Citing nuclear arms races, threats of cyberattacks and ongoing climate change, the clock’s minute hand was not moved from 2018, the organization announced Thursday morning, saying we are living in a time with multiple existential threats.
"We are calling this the new abnormal, a disturbing reality in which things are not getting better," Robert Rosner, a theoretical physicist at the University of Chicago and chair of the Bulletin's science and security board, said at a news conference. "We appear to be normalizing a world in which the risks of nuclear warfare and climate change, unchallenged, are ever more present and are not being effectively dealt with."
The decision to keep the Doomsday Clock at two minutes to midnight was driven by the dangers of this "new abnormal," said Rachel Bronson, president and CEO of the Bulletin of the Atomic Scientists.
"Though unchanged from 2018, this setting should be taken not as a sign of stability but as a stark warning to leaders and citizens around the world," Bronson said in a statement.
The Doomsday Clock doesn’t represent a real prediction of calamity, but is instead used as a visual metaphor for how close the world is to a potentially civilization-ending catastrophe.
Sharon Squassoni, a research professor at George Washington University and a member of the Bulletin's science and security board, said the failure of President Donald Trump and other world leaders to negotiate new arms control initiatives and uphold existing ones threatens decades of work to reduce nuclear risks.
"Arms races seem preferred to arms control and nonproliferation agreements," Squassoni said. "If this is indeed an era of great power competition, then it deserves great solutions that walk us back from the brink of nuclear conflict, not toward it."
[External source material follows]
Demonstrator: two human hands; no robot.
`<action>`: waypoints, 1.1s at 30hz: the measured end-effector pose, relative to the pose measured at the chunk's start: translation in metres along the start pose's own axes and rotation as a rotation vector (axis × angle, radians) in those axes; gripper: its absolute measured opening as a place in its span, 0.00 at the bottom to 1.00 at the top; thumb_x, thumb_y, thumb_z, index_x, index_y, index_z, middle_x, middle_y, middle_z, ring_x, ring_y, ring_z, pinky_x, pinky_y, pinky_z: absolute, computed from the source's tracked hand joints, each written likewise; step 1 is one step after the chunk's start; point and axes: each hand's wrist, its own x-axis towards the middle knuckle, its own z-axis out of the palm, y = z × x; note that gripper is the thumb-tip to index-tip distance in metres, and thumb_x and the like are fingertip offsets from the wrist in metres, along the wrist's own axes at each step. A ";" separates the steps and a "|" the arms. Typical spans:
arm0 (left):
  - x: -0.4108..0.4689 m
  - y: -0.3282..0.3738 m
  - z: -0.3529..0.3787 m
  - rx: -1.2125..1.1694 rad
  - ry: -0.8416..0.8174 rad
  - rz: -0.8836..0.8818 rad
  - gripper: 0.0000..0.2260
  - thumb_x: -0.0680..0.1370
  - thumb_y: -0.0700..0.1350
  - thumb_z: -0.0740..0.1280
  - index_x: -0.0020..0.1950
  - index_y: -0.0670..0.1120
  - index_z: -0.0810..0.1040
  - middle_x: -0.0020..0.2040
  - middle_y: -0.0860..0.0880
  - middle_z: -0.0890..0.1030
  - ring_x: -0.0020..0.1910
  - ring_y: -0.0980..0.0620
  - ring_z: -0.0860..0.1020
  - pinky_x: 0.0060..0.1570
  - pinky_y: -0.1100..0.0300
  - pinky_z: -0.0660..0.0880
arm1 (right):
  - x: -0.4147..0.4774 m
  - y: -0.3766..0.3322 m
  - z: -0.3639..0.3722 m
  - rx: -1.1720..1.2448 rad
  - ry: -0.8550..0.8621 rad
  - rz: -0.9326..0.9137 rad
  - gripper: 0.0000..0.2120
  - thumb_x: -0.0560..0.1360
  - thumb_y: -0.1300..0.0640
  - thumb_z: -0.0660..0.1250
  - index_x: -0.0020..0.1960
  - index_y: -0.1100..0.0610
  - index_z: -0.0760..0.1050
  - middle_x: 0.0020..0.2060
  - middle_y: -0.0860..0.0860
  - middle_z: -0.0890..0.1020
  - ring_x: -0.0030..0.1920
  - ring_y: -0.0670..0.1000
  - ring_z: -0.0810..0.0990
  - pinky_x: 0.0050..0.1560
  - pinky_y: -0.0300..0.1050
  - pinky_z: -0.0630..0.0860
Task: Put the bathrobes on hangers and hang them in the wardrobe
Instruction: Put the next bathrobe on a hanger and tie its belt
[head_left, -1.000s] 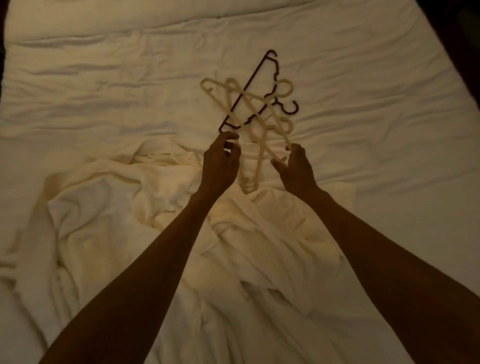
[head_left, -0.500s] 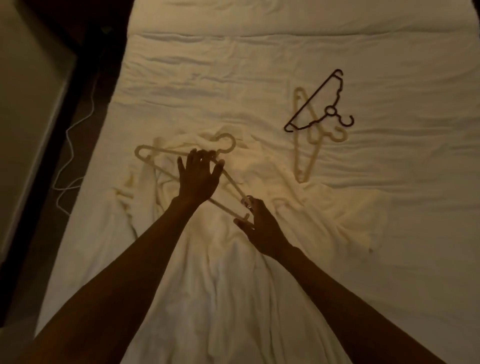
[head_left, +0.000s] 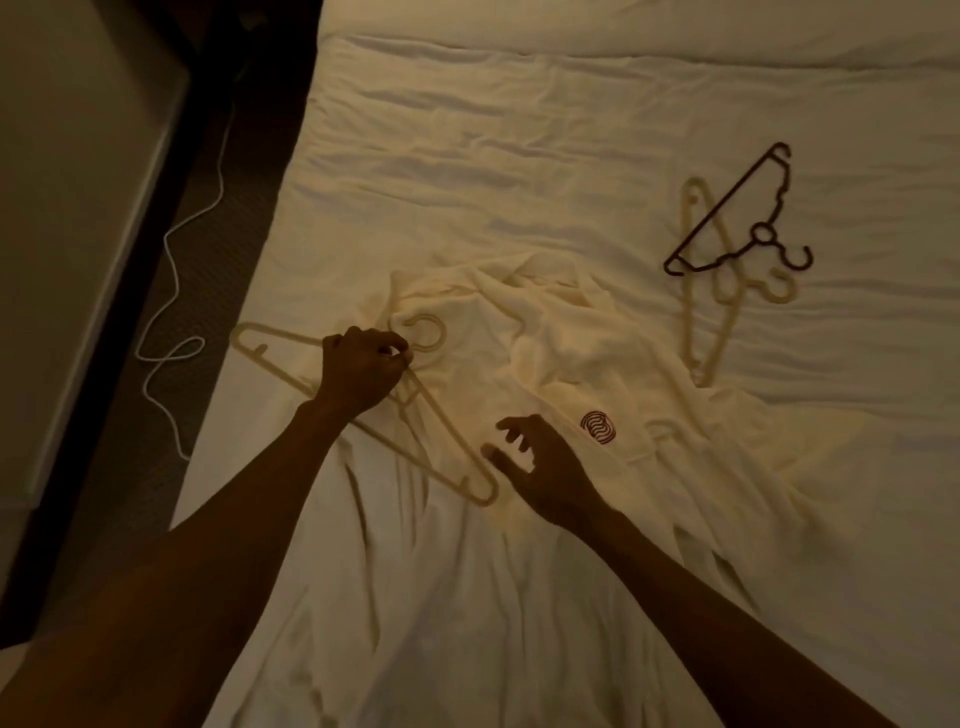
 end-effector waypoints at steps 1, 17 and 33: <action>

Bulletin officials also said the world is losing ground in the fight against climate change, with global emissions of carbon dioxide continuing to rise. In the U.S., a strengthening economy has contributed to an increase in carbon dioxide emissions after several years of decline, according to a report released this month by the Rhodium Group, an independent research firm that tracks climate change and economic policy in the U.S.
Another factor that influenced this year's Doomsday Clock setting is what Herb Lin, a senior research scholar for cyber policy and security at Stanford University and a member of the Bulletin's board, called "cyber-enabled information warfare."
Fueled by an already polarized political climate, Lin said the insidious of cyber technology has eroded trust in science and democratic institutions.
"Propaganda and lies have been around for a very long time," Lin said, "but in the internet age, the volume and velocity of information is increased by orders of magnitude."
Each year, the Bulletin consults with a board of sponsors that includes 14 Nobel Laureates to analyze a wide array of threats to determine where the Doomsday Clock’s hands should be set.
The Bulletin of the Atomic Scientists was founded in 1945, and the group has maintained the Doomsday Clock since 1947.